● **What the task requires**: Every entry needs to be given again exactly as it reads.

● **Supplied records**:
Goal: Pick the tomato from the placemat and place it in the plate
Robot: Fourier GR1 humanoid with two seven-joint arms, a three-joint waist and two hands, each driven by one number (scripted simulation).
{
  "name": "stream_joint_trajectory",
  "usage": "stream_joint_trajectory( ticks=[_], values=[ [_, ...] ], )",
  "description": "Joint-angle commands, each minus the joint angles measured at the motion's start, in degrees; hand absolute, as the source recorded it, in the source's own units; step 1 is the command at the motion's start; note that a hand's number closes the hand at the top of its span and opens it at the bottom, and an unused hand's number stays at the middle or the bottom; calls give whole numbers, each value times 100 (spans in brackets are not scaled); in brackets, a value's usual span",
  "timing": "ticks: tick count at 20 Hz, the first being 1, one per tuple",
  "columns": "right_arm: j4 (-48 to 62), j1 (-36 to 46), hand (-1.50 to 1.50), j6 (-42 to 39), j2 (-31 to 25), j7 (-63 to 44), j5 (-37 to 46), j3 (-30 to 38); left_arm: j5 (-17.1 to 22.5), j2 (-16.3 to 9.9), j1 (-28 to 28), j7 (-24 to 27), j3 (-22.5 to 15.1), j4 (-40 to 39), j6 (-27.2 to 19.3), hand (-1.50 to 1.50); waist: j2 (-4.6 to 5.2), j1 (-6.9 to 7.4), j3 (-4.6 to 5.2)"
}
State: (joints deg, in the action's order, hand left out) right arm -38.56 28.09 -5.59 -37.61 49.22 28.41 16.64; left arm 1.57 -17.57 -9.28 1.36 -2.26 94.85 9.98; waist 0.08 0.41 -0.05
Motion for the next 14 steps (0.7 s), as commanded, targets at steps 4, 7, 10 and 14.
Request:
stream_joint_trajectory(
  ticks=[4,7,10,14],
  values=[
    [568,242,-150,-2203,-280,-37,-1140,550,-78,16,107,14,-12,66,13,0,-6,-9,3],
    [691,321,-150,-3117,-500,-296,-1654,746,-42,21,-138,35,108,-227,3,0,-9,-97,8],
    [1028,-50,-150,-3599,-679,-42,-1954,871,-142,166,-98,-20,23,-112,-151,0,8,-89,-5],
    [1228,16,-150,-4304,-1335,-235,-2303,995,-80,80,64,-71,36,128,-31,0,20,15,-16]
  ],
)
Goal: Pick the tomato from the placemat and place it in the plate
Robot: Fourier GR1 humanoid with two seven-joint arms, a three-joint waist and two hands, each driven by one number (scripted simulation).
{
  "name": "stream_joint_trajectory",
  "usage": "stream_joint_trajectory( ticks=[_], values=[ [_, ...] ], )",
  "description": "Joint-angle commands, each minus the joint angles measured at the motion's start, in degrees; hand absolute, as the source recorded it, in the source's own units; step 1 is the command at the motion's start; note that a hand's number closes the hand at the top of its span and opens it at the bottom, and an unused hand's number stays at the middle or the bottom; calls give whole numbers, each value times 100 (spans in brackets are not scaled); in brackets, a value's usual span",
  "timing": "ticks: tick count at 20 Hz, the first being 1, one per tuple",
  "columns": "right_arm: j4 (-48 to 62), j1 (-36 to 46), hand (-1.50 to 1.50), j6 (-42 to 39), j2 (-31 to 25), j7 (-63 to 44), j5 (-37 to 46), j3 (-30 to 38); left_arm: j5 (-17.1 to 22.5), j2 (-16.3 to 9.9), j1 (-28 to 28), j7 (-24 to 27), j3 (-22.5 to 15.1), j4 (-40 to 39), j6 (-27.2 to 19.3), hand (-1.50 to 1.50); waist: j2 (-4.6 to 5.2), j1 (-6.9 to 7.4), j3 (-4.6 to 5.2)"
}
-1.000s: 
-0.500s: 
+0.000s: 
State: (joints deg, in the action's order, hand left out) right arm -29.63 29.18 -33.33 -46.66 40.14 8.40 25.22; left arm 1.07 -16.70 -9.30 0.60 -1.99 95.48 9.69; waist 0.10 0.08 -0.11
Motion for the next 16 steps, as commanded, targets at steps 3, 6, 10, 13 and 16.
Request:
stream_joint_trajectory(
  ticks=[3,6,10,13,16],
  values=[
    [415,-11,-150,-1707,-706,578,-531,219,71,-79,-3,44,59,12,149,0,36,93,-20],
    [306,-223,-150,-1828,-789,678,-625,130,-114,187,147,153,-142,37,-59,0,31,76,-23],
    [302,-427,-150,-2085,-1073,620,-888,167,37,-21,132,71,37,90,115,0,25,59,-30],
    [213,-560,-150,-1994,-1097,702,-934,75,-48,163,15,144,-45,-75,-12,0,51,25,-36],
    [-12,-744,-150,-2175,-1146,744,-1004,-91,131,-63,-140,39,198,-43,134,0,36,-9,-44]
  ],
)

● **Solution for this task**:
Goal: Pick the tomato from the placemat and place it in the plate
Robot: Fourier GR1 humanoid with two seven-joint arms, a three-joint waist and two hands, each driven by one number (scripted simulation).
{
  "name": "stream_joint_trajectory",
  "usage": "stream_joint_trajectory( ticks=[_], values=[ [_, ...] ], )",
  "description": "Joint-angle commands, each minus the joint angles measured at the motion's start, in degrees; hand absolute, as the source recorded it, in the source's own units; step 1 is the command at the motion's start; note that a hand's number closes the hand at the top of its span and opens it at the bottom, and an unused hand's number stays at the middle or the bottom; calls give whole numbers, each value times 100 (spans in brackets are not scaled); in brackets, a value's usual span",
  "timing": "ticks: tick count at 20 Hz, the first being 1, one per tuple",
  "columns": "right_arm: j4 (-48 to 62), j1 (-36 to 46), hand (-1.50 to 1.50), j6 (-42 to 39), j2 (-31 to 25), j7 (-63 to 44), j5 (-37 to 46), j3 (-30 to 38); left_arm: j5 (-17.1 to 22.5), j2 (-16.3 to 9.9), j1 (-28 to 28), j7 (-24 to 27), j3 (-22.5 to 15.1), j4 (-40 to 39), j6 (-27.2 to 19.3), hand (-1.50 to 1.50); waist: j2 (-4.6 to 5.2), j1 (-6.9 to 7.4), j3 (-4.6 to 5.2)"
}
State: (joints deg, in the action's order, hand left out) right arm -38.56 28.09 -5.59 -37.61 49.22 28.41 16.64; left arm 1.57 -17.57 -9.28 1.36 -2.26 94.85 9.98; waist 0.08 0.41 -0.05
Motion for the next 14 steps (0.7 s), as commanded, targets at steps 4, 7, 10 and 14.
Request:
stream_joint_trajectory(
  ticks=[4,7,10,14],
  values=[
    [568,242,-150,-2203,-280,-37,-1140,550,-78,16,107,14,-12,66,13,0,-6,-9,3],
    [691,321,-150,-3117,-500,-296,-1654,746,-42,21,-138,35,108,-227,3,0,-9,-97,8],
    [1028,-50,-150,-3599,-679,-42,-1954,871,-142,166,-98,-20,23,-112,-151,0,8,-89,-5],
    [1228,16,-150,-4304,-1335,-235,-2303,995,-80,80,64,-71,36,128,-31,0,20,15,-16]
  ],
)
Goal: Pick the tomato from the placemat and place it in the plate
Robot: Fourier GR1 humanoid with two seven-joint arms, a three-joint waist and two hands, each driven by one number (scripted simulation).
{
  "name": "stream_joint_trajectory",
  "usage": "stream_joint_trajectory( ticks=[_], values=[ [_, ...] ], )",
  "description": "Joint-angle commands, each minus the joint angles measured at the motion's start, in degrees; hand absolute, as the source recorded it, in the source's own units; step 1 is the command at the motion's start; note that a hand's number closes the hand at the top of its span and opens it at the bottom, and an unused hand's number stays at the middle or the bottom; calls give whole numbers, each value times 100 (spans in brackets are not scaled); in brackets, a value's usual span",
  "timing": "ticks: tick count at 20 Hz, the first being 1, one per tuple",
  "columns": "right_arm: j4 (-48 to 62), j1 (-36 to 46), hand (-1.50 to 1.50), j6 (-42 to 39), j2 (-31 to 25), j7 (-63 to 44), j5 (-37 to 46), j3 (-30 to 38); left_arm: j5 (-17.1 to 22.5), j2 (-16.3 to 9.9), j1 (-28 to 28), j7 (-24 to 27), j3 (-22.5 to 15.1), j4 (-40 to 39), j6 (-27.2 to 19.3), hand (-1.50 to 1.50); waist: j2 (-4.6 to 5.2), j1 (-6.9 to 7.4), j3 (-4.6 to 5.2)"
}
-1.000s: 
-0.500s: 
+0.000s: 
State: (joints deg, in the action's order, hand left out) right arm -29.63 29.18 -33.33 -46.66 40.14 8.40 25.22; left arm 1.07 -16.70 -9.30 0.60 -1.99 95.48 9.69; waist 0.10 0.08 -0.11
Motion for the next 16 steps, as commanded, targets at steps 3, 6, 10, 13 and 16.
Request:
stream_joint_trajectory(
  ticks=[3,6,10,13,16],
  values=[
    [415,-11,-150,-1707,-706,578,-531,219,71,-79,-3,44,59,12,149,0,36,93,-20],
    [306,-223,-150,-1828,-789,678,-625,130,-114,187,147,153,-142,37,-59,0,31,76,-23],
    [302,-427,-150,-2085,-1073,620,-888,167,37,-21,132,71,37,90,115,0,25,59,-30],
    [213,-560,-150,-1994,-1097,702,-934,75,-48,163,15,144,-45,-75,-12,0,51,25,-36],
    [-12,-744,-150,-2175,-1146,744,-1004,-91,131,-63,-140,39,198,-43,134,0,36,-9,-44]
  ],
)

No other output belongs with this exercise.